Poochie y la música de banda
Viví en la colonia Del Mar (Tláhuac) por quince años, ahí y en Iztapalapa aprendí a andar con un cuchillo entre los dientes, como Rambo.
Mi mamá tenía una buena amiga y vecina del trabajo, se frecuentaban y poco a poco, la amistad se hizo extensiva a las familias. Nos invitaban a sus festejos (matrimonios, comuniones, bautizos, graduaciones), nos hicieron un lugar en su casa y en su corazón.
Como este vínculo se desdobló en padrinazgo, mamá pronto tuvo ahijados de velación y de bautizo. Entretanto, yo compartí con los hijos que eran mis coetáeos, en particular con el de en medio, a quien apodaban Poochie por su baja estatura y gran cabeza.
Mi mamá era el mismo Heinrich Müller en lo que se refiere a los permisos y la disciplina. No me dejaba ir a fiestas; si tardaba más de la cuenta en llegar a casa, me iba a buscar a la universidad para traerme de las greñas y a quien se me acercara con segundas intenciones, le aplicaba la técnica de los cinco pasos para explotarle el corazón, como en Kill Bill. Pero con Poochie, me dejaba ir a todos lados.
Entonces, aproveché esta licencia. Con él fui a la disco, al carnaval de Tláhuac, a las fiestas. En su compañía adquirí un poco de la calle que tanto me faltaba. Un día, me preguntó si sabía bailar banda, “¿qué es eso?”, dije. En respuesta, me llevó a un baile en el corazón de la alcaldía, se organizó en un galerón gigantesco que antes era de la Compañía Nacional de Subsistemas Populares (CONASUPO).
Poochie fue muy claro en sus indicaciones: el código de vestimenta debía ser camisa, pantalón y botas vaqueras. Recuerdo que cuando llegamos, caían gotitas de sudor del techo, tal era el hervidero de personas congregadas en el foro. Esa noche tocaban Banda Machos, El Recodo y Los Recoditos, a quienes jamás había escuchado mencionar, ¡y vaya sorpresa que me llevé!
Yo había cumplido con la etiqueta al pie de la letra, me había hecho de unas botas vaqueras con flecos que hacían juego con mi camisola de seda. En principio pensé que sería algo estilo slow country, pero la gente estaba bailando de una manera intensa y acrobática. Apenas entramos, un vaquero me invitó a bailar; volteé a ver a Poochie, “no sé cómo hacerle”, le dije, “tú nomás ponte flojita”, me guiñó.

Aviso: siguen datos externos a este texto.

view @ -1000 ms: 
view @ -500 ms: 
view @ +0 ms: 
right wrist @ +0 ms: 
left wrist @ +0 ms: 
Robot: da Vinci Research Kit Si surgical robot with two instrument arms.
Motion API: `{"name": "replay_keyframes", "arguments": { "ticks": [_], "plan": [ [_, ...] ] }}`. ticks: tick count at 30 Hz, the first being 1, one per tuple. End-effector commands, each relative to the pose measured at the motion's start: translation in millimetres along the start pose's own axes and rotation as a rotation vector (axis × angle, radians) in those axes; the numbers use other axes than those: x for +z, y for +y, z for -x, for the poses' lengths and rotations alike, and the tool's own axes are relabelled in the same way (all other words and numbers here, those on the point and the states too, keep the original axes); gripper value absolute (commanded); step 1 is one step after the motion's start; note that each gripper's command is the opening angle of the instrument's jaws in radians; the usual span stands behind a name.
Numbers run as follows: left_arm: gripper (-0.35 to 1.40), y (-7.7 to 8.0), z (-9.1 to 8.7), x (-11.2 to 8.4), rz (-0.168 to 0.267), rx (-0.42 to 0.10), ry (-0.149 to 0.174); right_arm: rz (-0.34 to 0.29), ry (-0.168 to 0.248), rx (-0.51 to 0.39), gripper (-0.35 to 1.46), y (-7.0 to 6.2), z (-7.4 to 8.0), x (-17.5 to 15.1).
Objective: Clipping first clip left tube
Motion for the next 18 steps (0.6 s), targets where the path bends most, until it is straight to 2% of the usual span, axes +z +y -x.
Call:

Y para qué les cuento la bailada que me puso ese ortopedista que me acomodó hasta los huesecillos del oído. Recuerdo que me indicaba cuándo respirar y cómo balancearme, manteniendo las piernas semiflexionadas para proteger las articulaciones: sin darme cuenta, ya estaba volando y al rato, hasta tenía mi propio sombrero. “¿No que no sabías bailar?”, dijo Poochie azorado.
De ahí en más, en mi casa no me vieron el polvo en mucho tiempo. Con botitas y sombrero me iba a bailar banda al grito de “¡voy con Poochie!”
En Tláhuac existe un centro de espectáculos llamado El Rayo, mítico lugar donde conocí a Los Tucanes de Tijuana, Los Cadetes de Linares, Mi Banda el Mexicano y muchos grupos más cuyas canciones escuché y bailé, quebrándome y volando por los aires como es debido. Yo nada más dejaba que el ritmo me poseyera y me ponía flojita, como me enseñó el profesor.
En días recientes que la más mínima actividad física me manda a la lona, recuerdo esos tiempos y me digo “y sin embargo, volaba”.